Two major cryptocurrencies — Bitcoin and Ether — are trading about 3% lower on Monday, after the Commodities Futures and Trading Commission, or CFTC, sued Binance, its CEO Changpeng Zhao, and former chief compliance officer Samuel Lim, for regulatory violations.
Bitcoin and Ether prices are around $27,000 and $1,700 per token respectively, per CoinMarketCap data. Both cryptocurrencies had hit all-time highs when they surged past $69,000 and $4,800 in November 2021.
The news also spurred ether outflows from Binance to the tune of hundreds of millions of dollars over 24 hours, CoinDesk reported Tuesday, citing data from Nansen, a blockchain data analytics firm.

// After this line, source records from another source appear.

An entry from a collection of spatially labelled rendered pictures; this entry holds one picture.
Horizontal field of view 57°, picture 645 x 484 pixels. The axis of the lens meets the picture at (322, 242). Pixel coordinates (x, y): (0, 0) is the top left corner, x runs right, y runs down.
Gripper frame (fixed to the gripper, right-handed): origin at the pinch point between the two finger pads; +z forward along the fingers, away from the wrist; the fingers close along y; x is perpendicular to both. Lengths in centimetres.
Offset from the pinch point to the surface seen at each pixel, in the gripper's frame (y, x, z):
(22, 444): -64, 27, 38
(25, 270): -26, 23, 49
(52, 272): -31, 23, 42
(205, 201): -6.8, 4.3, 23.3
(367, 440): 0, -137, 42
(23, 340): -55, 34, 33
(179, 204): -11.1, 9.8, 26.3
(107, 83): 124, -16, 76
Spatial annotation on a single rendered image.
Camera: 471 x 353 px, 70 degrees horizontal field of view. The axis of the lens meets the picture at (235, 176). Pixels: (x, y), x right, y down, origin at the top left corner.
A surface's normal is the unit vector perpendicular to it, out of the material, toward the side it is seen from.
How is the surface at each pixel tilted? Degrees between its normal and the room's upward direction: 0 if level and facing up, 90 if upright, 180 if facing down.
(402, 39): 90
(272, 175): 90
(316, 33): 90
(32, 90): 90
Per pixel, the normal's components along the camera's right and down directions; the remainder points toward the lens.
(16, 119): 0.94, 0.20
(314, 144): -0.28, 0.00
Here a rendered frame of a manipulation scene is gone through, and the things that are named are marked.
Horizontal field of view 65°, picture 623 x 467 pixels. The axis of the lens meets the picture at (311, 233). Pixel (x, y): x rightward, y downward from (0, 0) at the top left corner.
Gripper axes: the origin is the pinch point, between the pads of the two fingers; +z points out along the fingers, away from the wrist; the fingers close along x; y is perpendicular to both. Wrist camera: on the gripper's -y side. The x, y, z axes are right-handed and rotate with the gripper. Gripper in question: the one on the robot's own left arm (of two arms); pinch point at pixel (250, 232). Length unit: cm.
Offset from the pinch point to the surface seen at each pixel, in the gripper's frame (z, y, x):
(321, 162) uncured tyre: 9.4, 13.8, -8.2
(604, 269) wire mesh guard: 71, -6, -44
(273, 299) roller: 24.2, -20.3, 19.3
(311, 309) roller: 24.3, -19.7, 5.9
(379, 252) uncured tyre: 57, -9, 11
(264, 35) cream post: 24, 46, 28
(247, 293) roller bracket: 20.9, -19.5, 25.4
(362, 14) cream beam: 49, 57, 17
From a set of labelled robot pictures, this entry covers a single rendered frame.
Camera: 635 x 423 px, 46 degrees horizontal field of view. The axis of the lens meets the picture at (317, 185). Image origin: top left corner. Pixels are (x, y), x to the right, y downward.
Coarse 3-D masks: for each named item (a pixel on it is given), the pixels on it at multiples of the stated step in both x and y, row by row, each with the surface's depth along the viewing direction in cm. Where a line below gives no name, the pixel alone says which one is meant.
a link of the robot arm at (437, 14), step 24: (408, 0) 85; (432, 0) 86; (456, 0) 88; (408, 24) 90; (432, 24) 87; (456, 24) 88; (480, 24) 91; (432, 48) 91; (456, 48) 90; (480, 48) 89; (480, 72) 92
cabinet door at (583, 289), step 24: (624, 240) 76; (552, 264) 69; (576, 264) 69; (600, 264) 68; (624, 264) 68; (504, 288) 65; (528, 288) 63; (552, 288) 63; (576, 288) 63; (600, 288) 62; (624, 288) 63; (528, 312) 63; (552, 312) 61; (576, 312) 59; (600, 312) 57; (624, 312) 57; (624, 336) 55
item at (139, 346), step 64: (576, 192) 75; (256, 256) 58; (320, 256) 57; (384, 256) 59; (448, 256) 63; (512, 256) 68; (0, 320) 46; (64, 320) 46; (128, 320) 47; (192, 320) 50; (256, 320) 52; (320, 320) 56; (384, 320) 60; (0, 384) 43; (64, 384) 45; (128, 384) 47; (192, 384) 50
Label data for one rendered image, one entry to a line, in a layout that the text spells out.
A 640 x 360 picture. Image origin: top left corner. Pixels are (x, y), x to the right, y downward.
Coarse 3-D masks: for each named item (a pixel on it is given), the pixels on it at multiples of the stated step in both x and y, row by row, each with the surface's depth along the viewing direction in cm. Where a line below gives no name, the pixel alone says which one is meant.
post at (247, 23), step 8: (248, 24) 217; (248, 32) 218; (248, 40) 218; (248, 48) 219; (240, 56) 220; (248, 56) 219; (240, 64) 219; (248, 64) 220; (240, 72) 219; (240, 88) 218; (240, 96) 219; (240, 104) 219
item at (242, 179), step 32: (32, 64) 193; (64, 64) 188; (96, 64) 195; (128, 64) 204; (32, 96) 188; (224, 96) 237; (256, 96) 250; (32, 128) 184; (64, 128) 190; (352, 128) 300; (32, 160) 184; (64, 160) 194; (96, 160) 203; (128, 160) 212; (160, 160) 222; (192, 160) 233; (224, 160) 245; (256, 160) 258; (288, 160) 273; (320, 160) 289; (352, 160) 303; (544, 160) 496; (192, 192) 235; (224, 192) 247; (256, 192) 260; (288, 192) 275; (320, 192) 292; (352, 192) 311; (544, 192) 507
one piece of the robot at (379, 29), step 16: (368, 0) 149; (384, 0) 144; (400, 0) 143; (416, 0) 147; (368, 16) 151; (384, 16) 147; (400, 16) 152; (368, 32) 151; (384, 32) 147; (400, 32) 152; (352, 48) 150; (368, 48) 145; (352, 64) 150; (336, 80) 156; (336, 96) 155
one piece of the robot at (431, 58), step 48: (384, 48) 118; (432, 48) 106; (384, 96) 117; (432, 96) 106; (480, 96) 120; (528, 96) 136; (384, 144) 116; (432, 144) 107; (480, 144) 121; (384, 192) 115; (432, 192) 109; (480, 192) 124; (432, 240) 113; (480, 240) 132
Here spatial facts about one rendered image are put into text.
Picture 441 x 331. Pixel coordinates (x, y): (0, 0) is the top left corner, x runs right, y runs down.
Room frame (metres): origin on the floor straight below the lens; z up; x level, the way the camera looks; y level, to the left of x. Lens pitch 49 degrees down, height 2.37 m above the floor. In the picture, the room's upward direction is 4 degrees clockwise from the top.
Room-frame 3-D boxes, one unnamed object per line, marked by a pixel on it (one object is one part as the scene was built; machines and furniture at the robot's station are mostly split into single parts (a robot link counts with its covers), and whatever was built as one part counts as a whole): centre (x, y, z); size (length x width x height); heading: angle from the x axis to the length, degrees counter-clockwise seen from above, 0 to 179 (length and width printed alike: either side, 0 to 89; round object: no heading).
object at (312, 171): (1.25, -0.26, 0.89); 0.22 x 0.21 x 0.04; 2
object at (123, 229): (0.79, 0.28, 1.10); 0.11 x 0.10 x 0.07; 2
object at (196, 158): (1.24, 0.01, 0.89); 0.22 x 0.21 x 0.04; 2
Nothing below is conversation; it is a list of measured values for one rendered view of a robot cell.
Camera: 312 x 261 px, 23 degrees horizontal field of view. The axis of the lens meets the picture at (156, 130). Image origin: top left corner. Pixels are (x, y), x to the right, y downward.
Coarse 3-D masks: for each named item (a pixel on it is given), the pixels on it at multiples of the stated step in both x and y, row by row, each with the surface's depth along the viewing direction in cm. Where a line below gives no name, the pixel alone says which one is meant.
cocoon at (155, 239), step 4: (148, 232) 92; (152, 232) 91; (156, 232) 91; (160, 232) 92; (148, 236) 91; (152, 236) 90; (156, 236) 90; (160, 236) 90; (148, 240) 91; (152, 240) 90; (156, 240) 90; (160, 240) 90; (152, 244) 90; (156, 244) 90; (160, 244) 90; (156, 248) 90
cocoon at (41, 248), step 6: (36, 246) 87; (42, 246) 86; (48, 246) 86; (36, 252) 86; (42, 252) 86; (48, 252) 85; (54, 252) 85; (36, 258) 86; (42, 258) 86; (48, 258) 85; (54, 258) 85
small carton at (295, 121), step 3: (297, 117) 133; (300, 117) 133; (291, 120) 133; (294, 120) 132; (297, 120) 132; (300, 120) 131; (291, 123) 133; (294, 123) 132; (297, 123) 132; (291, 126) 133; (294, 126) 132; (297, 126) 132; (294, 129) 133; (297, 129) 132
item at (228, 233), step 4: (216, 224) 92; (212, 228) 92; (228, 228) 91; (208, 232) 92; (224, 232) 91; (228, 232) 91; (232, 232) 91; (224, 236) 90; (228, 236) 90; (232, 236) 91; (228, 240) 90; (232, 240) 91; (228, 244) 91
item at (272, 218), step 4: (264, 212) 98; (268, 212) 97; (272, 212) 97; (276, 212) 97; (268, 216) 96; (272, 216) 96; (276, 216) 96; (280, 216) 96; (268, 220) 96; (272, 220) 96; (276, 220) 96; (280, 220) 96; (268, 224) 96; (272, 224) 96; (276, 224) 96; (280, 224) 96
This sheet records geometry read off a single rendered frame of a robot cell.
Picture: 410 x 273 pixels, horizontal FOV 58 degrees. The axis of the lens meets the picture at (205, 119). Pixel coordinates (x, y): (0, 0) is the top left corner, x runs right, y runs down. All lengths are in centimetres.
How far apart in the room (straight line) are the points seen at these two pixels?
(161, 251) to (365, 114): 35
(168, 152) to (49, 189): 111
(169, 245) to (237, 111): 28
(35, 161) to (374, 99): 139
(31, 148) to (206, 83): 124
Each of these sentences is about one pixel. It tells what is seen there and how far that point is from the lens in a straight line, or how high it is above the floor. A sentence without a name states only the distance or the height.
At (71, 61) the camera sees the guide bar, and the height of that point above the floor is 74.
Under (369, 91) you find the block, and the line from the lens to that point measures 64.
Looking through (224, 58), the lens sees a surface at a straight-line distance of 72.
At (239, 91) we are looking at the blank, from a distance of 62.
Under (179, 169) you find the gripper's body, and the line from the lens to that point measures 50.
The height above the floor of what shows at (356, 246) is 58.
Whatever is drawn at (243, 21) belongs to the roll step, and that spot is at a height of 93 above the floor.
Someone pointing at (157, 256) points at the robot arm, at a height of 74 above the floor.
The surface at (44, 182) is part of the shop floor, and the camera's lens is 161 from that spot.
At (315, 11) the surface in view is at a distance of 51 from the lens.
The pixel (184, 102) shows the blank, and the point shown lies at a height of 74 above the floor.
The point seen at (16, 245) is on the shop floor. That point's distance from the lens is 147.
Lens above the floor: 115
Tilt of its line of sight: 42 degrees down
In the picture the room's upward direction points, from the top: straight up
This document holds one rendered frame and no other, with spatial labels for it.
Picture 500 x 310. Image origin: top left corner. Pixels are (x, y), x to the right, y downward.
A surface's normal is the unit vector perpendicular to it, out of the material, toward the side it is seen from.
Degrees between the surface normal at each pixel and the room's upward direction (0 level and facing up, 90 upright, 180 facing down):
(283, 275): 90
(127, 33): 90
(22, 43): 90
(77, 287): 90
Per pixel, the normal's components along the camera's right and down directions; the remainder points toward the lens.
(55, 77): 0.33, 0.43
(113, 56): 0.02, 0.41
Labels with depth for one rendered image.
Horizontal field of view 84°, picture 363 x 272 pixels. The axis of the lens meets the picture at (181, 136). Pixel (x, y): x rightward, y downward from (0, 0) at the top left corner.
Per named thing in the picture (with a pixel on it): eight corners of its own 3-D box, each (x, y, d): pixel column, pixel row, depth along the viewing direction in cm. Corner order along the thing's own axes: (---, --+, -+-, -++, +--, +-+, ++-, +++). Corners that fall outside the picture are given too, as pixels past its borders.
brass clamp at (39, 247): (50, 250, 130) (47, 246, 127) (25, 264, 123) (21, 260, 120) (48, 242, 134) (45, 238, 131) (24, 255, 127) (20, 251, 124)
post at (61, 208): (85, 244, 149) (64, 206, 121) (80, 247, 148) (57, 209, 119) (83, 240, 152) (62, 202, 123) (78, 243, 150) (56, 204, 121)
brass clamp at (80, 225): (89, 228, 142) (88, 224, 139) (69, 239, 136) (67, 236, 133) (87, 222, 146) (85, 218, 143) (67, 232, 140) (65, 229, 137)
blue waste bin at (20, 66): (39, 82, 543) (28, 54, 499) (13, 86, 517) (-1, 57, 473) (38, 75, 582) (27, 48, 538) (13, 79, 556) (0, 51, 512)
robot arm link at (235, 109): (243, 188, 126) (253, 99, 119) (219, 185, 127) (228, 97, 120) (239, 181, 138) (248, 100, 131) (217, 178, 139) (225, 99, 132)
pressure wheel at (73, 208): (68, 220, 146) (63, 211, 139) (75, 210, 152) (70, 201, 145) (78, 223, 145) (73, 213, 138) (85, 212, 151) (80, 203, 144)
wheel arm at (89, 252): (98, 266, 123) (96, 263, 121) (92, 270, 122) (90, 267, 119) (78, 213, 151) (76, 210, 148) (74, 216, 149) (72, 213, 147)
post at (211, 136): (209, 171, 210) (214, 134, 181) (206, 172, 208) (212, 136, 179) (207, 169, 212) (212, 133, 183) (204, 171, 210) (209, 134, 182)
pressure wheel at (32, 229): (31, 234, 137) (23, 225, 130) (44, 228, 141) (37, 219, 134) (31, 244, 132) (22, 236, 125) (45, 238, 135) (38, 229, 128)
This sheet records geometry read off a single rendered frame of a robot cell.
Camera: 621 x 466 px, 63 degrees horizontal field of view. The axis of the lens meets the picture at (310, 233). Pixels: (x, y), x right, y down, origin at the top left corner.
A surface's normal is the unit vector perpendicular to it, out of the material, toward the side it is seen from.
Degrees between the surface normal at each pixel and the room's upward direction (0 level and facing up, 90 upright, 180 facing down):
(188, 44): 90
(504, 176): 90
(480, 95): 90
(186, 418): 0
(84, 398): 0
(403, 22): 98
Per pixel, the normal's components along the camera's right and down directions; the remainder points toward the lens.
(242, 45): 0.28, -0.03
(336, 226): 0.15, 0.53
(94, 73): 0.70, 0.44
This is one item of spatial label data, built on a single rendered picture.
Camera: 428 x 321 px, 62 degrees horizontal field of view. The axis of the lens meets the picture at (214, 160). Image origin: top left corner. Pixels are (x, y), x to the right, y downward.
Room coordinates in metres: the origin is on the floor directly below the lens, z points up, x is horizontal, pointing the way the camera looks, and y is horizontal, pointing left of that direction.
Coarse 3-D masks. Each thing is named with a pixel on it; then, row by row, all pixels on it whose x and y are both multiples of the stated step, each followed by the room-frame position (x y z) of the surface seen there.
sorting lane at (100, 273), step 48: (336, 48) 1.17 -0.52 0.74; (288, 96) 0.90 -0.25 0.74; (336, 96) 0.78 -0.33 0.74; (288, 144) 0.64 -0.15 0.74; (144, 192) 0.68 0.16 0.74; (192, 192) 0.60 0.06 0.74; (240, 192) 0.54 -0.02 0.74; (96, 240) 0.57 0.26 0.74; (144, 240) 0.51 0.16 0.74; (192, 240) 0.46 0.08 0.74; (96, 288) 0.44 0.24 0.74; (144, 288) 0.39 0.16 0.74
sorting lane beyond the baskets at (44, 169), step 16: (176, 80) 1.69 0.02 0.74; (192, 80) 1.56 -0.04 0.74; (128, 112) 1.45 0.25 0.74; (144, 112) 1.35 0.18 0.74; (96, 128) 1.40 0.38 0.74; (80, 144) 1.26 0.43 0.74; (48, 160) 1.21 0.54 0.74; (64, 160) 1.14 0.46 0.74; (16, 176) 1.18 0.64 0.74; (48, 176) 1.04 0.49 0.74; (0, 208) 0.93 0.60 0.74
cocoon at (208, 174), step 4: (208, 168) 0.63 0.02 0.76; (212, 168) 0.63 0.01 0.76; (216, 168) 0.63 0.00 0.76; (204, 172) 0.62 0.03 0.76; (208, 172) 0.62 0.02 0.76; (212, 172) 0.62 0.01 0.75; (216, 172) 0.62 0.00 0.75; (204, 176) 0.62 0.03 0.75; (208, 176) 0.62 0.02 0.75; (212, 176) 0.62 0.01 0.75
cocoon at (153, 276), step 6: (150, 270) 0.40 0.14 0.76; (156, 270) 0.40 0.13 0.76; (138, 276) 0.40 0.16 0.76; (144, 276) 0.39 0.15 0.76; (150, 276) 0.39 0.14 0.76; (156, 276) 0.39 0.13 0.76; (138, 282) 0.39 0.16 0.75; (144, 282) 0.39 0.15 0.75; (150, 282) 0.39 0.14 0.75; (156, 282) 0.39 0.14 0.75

The US regulator said in a complaint filed in a Chicago federal court Monday that Binance breached eight provisions of the Commodity Exchange Act.
The CFTC said Binance “lucrative and commercially important ‘VIP'” customers, including institutional customers in the US while disregarding registration and regulatory requirements under the US law. The federal agency is requesting the court to order monetary penalties on the exchange, as well as trading and registration bans.
Binance’s Zhao wrote in a Monday blog that the CFTC’s complaint was “unexpected and disappointing” as the exchange has been “working cooperatively with the CFTC for over two years.”
“Upon an initial review, the complaint appears to contain an incomplete recitation of facts, and we do not agree with the characterization of many of the issues alleged in the complaint,” he added.
A Binance spokesperson told Insider in an emailed response for comment late Monday that the exchange has made “significant investments” over the past two years to ensure it doesn’t have active US users on its platform. Measures include ramping up its compliance team by more than seven times and spending an additional $80 million on external partners to support its compliance program.